Segment Start: Records for the task

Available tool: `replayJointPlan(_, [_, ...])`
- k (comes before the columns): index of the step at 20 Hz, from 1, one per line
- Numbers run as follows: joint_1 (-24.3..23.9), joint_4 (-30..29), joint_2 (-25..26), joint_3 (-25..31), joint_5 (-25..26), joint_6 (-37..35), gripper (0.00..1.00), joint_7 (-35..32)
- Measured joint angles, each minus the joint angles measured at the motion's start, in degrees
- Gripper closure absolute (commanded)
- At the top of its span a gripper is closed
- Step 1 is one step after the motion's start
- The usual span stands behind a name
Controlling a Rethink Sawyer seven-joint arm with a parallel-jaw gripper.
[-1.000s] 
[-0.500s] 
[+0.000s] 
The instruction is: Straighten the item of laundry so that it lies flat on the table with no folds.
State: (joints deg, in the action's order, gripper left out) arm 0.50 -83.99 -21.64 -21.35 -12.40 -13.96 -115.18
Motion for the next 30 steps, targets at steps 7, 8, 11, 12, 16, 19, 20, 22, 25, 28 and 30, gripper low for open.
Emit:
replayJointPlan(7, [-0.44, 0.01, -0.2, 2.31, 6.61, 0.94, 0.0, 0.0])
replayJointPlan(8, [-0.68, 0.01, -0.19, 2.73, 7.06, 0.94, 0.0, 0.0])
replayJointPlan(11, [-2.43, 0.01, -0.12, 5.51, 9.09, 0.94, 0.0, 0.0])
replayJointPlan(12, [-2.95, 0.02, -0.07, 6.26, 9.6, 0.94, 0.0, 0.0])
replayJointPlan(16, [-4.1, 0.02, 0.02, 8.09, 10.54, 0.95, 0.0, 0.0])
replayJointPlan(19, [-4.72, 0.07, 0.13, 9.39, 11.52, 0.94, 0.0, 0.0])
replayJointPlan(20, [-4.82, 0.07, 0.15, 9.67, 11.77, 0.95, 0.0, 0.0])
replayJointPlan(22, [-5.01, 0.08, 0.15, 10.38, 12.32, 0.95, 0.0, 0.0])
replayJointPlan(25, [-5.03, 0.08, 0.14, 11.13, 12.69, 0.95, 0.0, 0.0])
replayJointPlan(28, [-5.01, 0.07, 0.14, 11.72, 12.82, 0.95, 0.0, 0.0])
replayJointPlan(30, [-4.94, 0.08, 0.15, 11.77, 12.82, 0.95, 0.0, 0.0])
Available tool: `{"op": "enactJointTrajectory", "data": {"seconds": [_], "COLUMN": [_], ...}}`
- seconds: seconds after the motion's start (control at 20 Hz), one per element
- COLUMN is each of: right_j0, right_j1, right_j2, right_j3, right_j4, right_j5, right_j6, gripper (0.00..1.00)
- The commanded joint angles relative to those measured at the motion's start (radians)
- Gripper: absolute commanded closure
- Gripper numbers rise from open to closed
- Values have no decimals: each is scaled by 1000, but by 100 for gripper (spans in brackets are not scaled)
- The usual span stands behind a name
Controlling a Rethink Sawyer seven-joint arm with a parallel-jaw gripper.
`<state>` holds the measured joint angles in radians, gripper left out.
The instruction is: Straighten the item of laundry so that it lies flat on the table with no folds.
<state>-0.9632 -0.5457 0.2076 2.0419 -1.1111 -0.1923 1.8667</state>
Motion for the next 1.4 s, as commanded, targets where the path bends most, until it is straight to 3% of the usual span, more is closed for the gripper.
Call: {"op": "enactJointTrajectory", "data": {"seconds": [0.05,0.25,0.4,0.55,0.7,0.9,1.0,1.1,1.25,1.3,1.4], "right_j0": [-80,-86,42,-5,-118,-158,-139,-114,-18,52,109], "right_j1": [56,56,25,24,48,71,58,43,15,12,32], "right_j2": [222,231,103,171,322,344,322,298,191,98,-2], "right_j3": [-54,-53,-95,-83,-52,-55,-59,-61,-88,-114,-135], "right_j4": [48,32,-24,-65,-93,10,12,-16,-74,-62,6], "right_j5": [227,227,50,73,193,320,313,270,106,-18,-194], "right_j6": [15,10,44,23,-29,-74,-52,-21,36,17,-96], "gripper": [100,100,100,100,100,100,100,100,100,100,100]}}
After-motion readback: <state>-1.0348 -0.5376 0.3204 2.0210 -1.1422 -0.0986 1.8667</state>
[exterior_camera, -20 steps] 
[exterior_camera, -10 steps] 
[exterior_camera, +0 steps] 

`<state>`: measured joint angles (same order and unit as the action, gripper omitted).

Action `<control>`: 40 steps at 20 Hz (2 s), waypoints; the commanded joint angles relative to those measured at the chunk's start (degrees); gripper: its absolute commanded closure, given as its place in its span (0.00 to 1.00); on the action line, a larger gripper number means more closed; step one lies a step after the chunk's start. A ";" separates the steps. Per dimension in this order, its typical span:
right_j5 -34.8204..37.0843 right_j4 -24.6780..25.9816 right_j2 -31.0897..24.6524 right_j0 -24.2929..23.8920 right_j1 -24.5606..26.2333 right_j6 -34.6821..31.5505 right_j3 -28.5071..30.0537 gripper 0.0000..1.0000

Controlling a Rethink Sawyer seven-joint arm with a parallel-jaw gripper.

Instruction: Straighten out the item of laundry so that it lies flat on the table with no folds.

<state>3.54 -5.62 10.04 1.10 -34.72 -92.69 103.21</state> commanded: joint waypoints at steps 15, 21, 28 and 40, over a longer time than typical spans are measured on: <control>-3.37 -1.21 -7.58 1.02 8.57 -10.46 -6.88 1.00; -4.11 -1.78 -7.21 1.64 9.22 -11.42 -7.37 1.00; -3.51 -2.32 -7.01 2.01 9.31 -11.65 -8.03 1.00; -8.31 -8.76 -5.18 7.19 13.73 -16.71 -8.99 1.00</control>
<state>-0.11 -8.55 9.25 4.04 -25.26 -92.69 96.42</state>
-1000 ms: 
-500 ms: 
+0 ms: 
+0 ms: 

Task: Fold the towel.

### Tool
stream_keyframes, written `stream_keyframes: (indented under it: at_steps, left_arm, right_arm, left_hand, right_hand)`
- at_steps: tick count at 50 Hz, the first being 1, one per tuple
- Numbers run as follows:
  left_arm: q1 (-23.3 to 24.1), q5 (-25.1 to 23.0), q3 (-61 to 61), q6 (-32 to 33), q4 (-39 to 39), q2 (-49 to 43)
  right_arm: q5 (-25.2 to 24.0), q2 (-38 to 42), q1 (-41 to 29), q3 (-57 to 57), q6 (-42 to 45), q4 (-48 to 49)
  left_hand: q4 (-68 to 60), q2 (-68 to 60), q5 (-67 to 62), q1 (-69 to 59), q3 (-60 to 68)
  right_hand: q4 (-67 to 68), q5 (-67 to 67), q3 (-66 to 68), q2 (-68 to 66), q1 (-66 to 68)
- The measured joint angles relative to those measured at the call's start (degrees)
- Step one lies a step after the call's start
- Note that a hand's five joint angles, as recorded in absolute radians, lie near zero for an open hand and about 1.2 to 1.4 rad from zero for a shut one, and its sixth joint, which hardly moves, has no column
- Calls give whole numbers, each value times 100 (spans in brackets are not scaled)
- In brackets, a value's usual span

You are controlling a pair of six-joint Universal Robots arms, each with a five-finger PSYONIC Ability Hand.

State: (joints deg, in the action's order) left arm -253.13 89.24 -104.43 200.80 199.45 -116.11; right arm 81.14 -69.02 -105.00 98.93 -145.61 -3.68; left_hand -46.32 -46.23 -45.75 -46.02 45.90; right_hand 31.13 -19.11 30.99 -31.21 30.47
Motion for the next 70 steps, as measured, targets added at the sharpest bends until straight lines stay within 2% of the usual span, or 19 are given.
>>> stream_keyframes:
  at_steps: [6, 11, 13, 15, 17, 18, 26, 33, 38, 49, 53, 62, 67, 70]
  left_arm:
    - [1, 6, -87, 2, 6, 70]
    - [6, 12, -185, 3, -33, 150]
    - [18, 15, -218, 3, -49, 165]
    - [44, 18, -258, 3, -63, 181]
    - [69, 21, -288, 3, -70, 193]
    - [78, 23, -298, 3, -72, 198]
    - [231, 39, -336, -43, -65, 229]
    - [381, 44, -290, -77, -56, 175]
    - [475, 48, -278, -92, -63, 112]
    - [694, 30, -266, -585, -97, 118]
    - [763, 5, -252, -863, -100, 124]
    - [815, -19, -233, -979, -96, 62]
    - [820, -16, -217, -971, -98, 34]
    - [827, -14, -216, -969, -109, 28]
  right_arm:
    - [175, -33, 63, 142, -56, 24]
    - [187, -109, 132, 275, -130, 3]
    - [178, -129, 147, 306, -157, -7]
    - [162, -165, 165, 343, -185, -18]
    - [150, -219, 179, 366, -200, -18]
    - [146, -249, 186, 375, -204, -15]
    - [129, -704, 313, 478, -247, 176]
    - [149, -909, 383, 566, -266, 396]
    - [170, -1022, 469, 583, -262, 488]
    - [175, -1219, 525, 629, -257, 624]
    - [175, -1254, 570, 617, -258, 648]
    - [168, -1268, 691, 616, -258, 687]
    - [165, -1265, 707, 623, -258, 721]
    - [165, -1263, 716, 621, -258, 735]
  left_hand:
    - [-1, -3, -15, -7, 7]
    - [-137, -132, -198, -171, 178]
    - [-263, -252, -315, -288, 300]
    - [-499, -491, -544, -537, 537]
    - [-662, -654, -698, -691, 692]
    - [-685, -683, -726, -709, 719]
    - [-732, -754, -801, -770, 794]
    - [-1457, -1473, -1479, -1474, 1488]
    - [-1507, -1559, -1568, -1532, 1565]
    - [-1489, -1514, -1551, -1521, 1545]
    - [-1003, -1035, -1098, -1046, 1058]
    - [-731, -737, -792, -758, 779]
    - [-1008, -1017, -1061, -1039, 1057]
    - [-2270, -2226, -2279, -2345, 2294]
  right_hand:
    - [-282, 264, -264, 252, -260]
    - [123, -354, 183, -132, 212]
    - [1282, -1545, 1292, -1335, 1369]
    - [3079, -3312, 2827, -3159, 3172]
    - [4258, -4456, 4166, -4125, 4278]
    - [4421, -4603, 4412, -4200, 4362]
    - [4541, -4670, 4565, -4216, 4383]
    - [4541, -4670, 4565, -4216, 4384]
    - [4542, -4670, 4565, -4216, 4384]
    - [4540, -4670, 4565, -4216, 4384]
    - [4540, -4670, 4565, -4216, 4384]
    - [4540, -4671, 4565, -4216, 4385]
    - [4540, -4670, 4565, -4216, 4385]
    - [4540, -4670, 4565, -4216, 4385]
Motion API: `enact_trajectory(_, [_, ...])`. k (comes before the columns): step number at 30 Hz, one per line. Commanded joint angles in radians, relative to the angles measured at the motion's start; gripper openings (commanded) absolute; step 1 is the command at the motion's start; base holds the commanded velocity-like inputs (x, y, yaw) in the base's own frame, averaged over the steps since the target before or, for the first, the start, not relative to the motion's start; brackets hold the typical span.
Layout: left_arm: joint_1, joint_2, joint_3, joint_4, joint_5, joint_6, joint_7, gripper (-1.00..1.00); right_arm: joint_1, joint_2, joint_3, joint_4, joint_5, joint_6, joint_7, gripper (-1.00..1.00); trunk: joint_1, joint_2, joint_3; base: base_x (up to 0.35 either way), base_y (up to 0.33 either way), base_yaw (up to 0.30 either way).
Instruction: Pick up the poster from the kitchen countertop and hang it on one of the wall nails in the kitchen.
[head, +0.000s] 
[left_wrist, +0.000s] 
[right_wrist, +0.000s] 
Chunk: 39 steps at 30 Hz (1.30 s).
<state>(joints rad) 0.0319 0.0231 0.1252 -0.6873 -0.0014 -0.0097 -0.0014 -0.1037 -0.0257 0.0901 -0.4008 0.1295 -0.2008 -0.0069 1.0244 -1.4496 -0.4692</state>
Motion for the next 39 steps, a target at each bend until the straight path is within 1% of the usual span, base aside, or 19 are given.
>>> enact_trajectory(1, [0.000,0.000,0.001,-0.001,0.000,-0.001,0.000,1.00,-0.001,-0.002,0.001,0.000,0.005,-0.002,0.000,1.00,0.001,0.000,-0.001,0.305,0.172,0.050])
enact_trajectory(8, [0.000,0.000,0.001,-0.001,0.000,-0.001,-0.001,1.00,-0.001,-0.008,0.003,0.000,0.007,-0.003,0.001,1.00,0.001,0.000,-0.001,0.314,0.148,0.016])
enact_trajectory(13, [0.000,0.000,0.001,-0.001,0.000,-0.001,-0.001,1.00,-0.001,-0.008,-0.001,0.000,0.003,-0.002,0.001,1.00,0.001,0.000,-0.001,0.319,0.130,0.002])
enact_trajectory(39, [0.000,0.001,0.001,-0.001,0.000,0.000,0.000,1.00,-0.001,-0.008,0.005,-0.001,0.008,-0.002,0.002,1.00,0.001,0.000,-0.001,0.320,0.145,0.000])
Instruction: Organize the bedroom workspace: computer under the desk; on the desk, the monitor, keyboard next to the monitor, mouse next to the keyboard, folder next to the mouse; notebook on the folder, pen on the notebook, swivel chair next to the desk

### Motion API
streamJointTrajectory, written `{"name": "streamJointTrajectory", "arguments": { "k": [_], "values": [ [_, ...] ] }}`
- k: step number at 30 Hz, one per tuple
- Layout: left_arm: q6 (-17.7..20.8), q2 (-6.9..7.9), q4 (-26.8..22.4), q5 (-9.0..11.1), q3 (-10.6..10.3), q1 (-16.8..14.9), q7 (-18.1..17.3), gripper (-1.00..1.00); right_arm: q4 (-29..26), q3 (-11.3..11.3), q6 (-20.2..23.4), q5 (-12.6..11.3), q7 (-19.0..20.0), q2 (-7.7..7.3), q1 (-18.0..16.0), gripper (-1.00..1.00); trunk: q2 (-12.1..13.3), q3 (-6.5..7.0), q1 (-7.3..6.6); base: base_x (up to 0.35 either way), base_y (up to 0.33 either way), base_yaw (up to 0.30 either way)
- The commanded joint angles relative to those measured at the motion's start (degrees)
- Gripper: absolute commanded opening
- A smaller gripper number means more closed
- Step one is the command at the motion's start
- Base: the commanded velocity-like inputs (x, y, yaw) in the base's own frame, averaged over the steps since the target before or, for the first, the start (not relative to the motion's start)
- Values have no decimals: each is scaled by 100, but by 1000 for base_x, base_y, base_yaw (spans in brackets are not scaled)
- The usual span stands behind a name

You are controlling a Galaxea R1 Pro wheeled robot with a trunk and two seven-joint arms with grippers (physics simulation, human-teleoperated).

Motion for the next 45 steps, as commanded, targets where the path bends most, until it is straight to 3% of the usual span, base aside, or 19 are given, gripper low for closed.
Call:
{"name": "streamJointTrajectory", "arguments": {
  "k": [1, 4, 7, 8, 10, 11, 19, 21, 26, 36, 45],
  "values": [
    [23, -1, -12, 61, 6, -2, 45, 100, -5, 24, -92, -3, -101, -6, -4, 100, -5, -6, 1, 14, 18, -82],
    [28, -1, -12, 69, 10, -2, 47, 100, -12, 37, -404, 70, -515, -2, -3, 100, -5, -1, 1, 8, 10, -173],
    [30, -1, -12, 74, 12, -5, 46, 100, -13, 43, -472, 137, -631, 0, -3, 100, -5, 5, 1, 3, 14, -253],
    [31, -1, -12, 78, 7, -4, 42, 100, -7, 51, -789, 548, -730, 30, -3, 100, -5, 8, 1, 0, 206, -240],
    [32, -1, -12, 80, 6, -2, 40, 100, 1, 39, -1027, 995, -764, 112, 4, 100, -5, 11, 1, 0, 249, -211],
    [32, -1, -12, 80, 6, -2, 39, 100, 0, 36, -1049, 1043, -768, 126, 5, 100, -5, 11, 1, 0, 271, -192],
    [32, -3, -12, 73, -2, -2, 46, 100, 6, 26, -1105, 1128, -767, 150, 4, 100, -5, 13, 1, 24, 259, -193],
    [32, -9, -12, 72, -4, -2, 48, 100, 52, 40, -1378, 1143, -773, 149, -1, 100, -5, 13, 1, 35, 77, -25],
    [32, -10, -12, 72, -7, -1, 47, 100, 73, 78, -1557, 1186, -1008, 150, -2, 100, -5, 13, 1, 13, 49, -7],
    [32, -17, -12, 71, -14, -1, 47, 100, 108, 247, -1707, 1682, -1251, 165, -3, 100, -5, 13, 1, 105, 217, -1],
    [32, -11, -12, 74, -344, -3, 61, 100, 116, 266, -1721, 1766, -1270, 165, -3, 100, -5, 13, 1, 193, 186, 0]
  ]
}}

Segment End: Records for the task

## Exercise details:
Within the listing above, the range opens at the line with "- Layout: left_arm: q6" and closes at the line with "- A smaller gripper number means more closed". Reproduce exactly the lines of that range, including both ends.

## Expected answer:
- Layout: left_arm: q6 (-17.7..20.8), q2 (-6.9..7.9), q4 (-26.8..22.4), q5 (-9.0..11.1), q3 (-10.6..10.3), q1 (-16.8..14.9), q7 (-18.1..17.3), gripper (-1.00..1.00); right_arm: q4 (-29..26), q3 (-11.3..11.3), q6 (-20.2..23.4), q5 (-12.6..11.3), q7 (-19.0..20.0), q2 (-7.7..7.3), q1 (-18.0..16.0), gripper (-1.00..1.00); trunk: q2 (-12.1..13.3), q3 (-6.5..7.0), q1 (-7.3..6.6); base: base_x (up to 0.35 either way), base_y (up to 0.33 either way), base_yaw (up to 0.30 either way)
- The commanded joint angles relative to those measured at the motion's start (degrees)
- Gripper: absolute commanded opening
- A smaller gripper number means more closed

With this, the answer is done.